La noticia bomba —el último pontífice en renunciar había sido Celestino V allá por 1294— fue enseguida achacada a la difícil situación que Benedicto XVI había vivido en los últimos meses, en los que el Vaticano había aparecido a los ojos del mundo como el escenario de luchas de poder de las distintas facciones. El robo y posterior difusión de la correspondencia secreta de Joseph Ratzinger —por los que fue detenido y condenado su ayuda de cámara, Paolo Gabriel, su hasta entonces fiel Paoletto— había dejado claro que Benedicto XVI era efectivamente el “pastor rodeado por lobos” que describió L’ Osservatore romano. Un anciano de 86 años sin fuerzas ni carácter para emprender las batallas urgentes —lucha contra la pederastia, reforma de una curia envenenada— que necesitaba una Iglesia cada vez más apartada de los fieles. La renuncia fue el grito de un hombre que jamás había levantado la voz.

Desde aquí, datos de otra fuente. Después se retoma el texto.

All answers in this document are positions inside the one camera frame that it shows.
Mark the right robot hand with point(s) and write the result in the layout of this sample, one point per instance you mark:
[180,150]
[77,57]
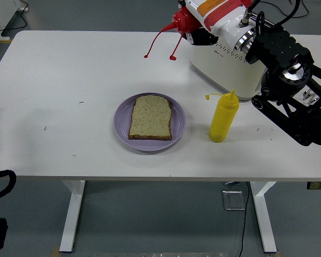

Los días que siguieron al anuncio fueron planificados por Ratzinger milimétricamente. No solo la secuencia cinematográfica en la que, a las cinco de la tarde del día 28 de febrero, bajo el tañer de todas las campanas de Roma, un helicóptero lo trasladó desde el Vaticano hasta la residencia de Castel Gandolfo, donde dejó de ser Papa tres horas después. También calculó Joseph Ratzinger sus cuidados mensajes de despedida —habló del sufrimiento y la corrupción que golpean la Iglesia, del diablo infiltrado para destruir la obra de Dios— y hasta su silencio posterior. Dijo que se apartaría del mundo y, en buena medida, lo ha hecho. Siguió vistiendo de blanco y viviendo en el Vaticano, pero su presencia —lejos de los que algunos temían—no ha llegado en ningún momento a importunar a su sucesor. Según monseñor George Gaenswein, quien fuera su secretario personal y ahora acompaña al papa Francisco como prefecto de la Casa Pontificia, Benedicto XVI nunca se arrepintió de su decisión. Decidió bajarse de la cruz antes de permitir, como el Juan Pablo II de la fotografía, que la televisión ofreciese su calvario en directo.